Faut-il enseigner les opérations additives élémentaires au cycle 1? C’est la question un peu provocatrice que nous posons après avoir analysé une quantité significative de productions d’élèves. Certes, la question peut sembler incongrue au vu des injonctions fortes et précises que l’institution scolaire donne à ce sujet, mais pour nous dédouaner de cette provocation, nous citerons un passage de Kamii (1990) tiré de Les jeunes enfants réinventent l’arithmétique où, à la page 52 de l’ouvrage, nous pouvons lire ceci: «(...) les enfants construisent la connaissance logico- mathématique d’eux-mêmes, sans qu’on la leur enseigne. (...) La nature du nombre n’est pas empirique.
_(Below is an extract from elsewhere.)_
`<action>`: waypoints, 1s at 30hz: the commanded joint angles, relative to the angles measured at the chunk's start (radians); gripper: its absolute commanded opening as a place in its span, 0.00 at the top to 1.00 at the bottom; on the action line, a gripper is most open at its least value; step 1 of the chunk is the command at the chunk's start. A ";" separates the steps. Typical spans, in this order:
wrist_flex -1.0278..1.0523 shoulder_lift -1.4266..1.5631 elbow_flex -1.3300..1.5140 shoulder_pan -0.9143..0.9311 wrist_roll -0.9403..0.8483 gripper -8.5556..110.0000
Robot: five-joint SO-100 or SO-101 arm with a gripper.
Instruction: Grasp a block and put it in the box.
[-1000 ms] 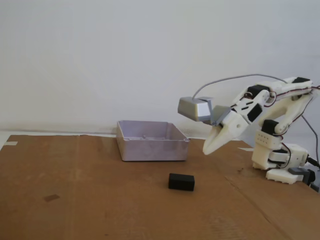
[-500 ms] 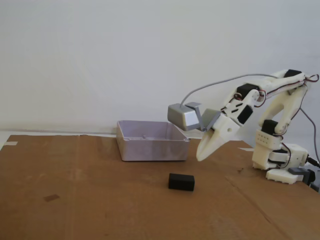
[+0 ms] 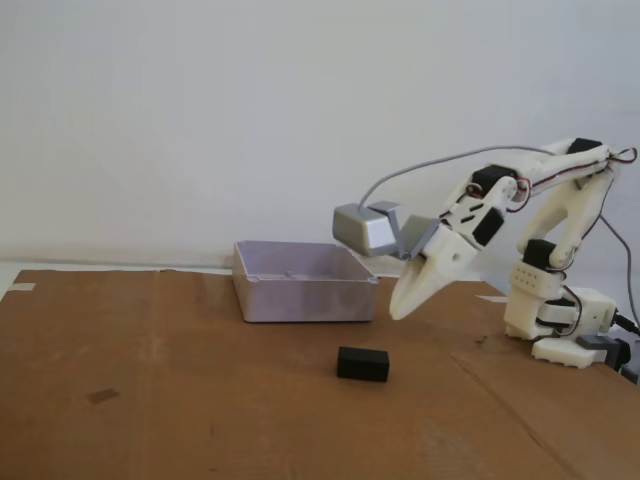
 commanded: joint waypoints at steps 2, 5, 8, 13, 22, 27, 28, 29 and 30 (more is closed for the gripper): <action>-0.052 -0.060 -0.160 0.002 -0.003 0.93; -0.052 -0.130 -0.221 0.002 -0.005 0.93; -0.052 -0.195 -0.291 0.002 -0.006 0.93; -0.052 -0.272 -0.388 0.002 -0.006 0.93; -0.052 -0.296 -0.391 0.011 -0.006 0.93; -0.052 -0.298 -0.388 0.012 -0.006 0.93; -0.052 -0.298 -0.388 0.014 -0.006 0.93; -0.052 -0.298 -0.388 0.014 -0.006 0.93; -0.052 -0.298 -0.388 0.014 -0.006 0.93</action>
L’enfant le construit par le biais de l’abstraction réfléchissante à partir de sa propre activité mentale de mises en relation. On ne peut pas enseigner les concepts de nombre. Les enseignants prendront cela pour une mauvaise nouvelle; il y a toutefois aussi une bonne nouvelle: on n’a pas besoin d’enseigner le nombre puisque l’enfant le construit de l’intérieur, à partir de sa propre aptitude naturelle à penser. On n’a pas non plus besoin d’enseigner l’addition. La construction même du nombre inclut l’addition répétée de 1.» De même que l’illustre représentante de l’école piagétienne, nous avons l’intime conviction qu’il n’est pas nécessaire d’enseigner les additions élémentaires, car celles-ci se construisent toutes seules grâce à ce processus psychogénétique qui s’organise spontanément autour de formes de calculs émergentes dont l’école semble, à tort, être la seule garante... L’institution demande qu’on enseigne le calcul. Faisons- le, mais dans le but essentiel de comprendre les modes de pensées des jeunes élèves et non pas pour satisfaire une fonction d’évaluation sélective!